(TRY IT): Beginning with the top line of the listing below, give again every line up to and including the line with "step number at"; pictures do not belong in the copy.

------------------------------------

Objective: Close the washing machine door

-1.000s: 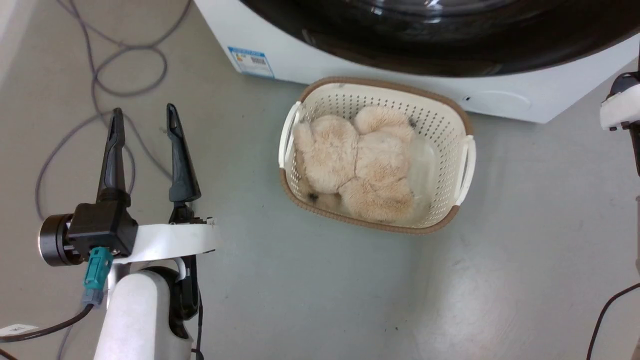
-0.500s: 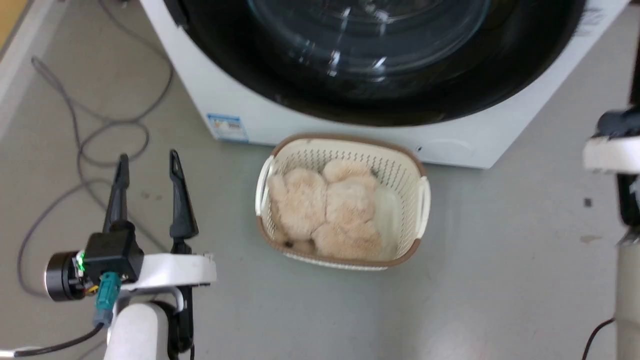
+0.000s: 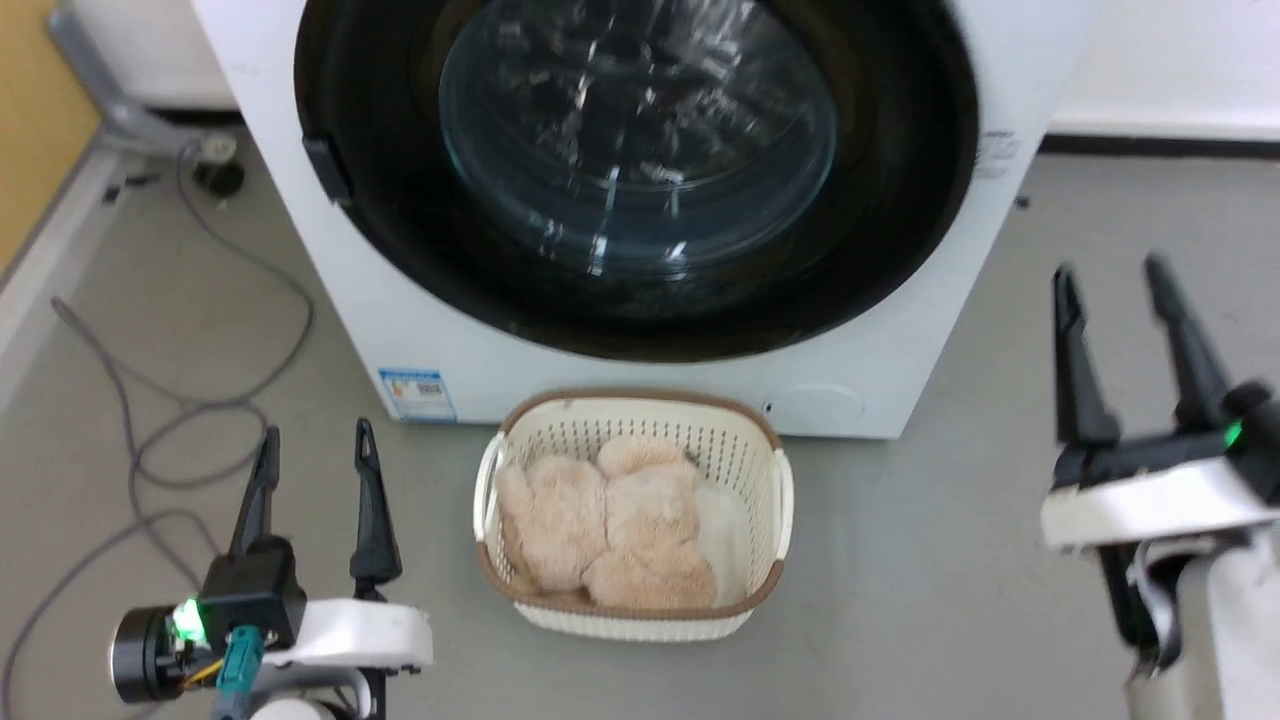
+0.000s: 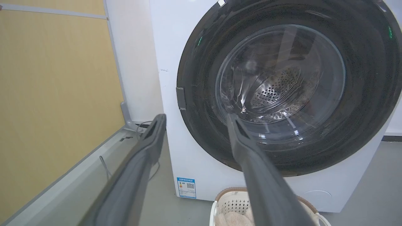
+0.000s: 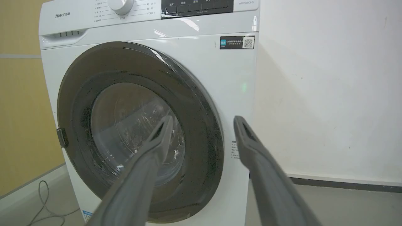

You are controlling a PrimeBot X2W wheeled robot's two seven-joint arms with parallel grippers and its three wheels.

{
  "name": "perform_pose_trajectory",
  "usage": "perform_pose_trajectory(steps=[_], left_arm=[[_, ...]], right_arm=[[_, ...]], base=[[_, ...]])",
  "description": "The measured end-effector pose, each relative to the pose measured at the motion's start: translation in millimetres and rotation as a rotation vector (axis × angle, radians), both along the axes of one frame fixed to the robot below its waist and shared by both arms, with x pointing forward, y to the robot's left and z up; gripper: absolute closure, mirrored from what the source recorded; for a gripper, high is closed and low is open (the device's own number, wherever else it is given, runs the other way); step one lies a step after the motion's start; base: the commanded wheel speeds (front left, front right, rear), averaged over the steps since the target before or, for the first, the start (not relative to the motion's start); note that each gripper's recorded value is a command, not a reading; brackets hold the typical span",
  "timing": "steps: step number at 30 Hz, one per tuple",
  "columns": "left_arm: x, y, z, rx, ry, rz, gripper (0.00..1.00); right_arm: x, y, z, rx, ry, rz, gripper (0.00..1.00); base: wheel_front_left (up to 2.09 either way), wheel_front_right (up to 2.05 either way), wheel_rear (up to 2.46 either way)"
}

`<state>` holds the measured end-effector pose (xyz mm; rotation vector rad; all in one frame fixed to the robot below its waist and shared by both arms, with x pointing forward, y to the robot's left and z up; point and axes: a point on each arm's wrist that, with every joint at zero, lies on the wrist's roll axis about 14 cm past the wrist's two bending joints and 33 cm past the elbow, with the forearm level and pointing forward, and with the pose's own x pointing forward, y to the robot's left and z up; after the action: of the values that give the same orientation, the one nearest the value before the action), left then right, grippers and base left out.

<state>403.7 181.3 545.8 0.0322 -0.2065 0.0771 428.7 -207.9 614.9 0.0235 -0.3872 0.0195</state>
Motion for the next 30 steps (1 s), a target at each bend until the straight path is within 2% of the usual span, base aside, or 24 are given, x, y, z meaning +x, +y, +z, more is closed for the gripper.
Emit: perform_pose_trajectory(steps=[11, 20, 21, 30], left_arm=[[-21.4, -11.5, 8.5, 0.002, -0.022, -0.036, 0.00], [-29.7, -17.2, 5.1, 0.003, -0.011, -0.059, 0.00], [-30.2, -17.3, 4.3, 0.002, -0.009, -0.060, 1.00], [-30.4, -16.1, 2.9, 0.001, 0.002, -0.056, 1.00]], right_arm=[[-52.1, -11.5, -64.1, 0.085, 0.176, -0.045, 0.00], [-78.5, -17.4, -88.3, 0.140, 0.233, -0.066, 0.00], [-79.5, -17.4, -88.2, 0.142, 0.233, -0.066, 1.00], [-78.7, -16.4, -89.7, 0.143, 0.242, -0.063, 1.00]], base=[[0.00, 0.00, 0.00], [0.00, 0.00, 0.00], [0.00, 0.00, 0.00], [0.00, 0.00, 0.00]])
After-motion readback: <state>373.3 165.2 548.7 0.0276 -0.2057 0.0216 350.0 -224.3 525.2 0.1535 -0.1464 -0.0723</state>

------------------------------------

(RESULT):
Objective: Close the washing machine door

-1.000s: 
-0.500s: 
+0.000s: 
+0.000s: 
+0.000s: 

You are controlling a PrimeBot X2W wheeled robot's two seven-joint arms with parallel grippers and its three wheels.

{
  "name": "perform_pose_trajectory",
  "usage": "perform_pose_trajectory(steps=[_], left_arm=[[_, ...]], right_arm=[[_, ...]], base=[[_, ...]])",
  "description": "The measured end-effector pose, each relative to the pose measured at the motion's start: translation in millimetres and rotation as a rotation vector (axis × angle, radians), both along the axes of one frame fixed to the robot below its waist and shared by both arms, with x pointing forward, y to the robot's left and z up; gripper: absolute closure, mirrored from what the source recorded; for a gripper, high is closed and low is open (the device's own number, wherever else it is given, runs the other way); step one lies a step after the motion's start; base: the commanded wheel speeds (front left, front right, rear), averaged over the steps since the target before or, for the first, the start (not relative to the motion's start); note that each gripper's recorded value is a command, not a reading; brackets hold the typical span",
  "timing": "steps: step number at 30 Hz, one per tuple",

There is no more output for this exercise.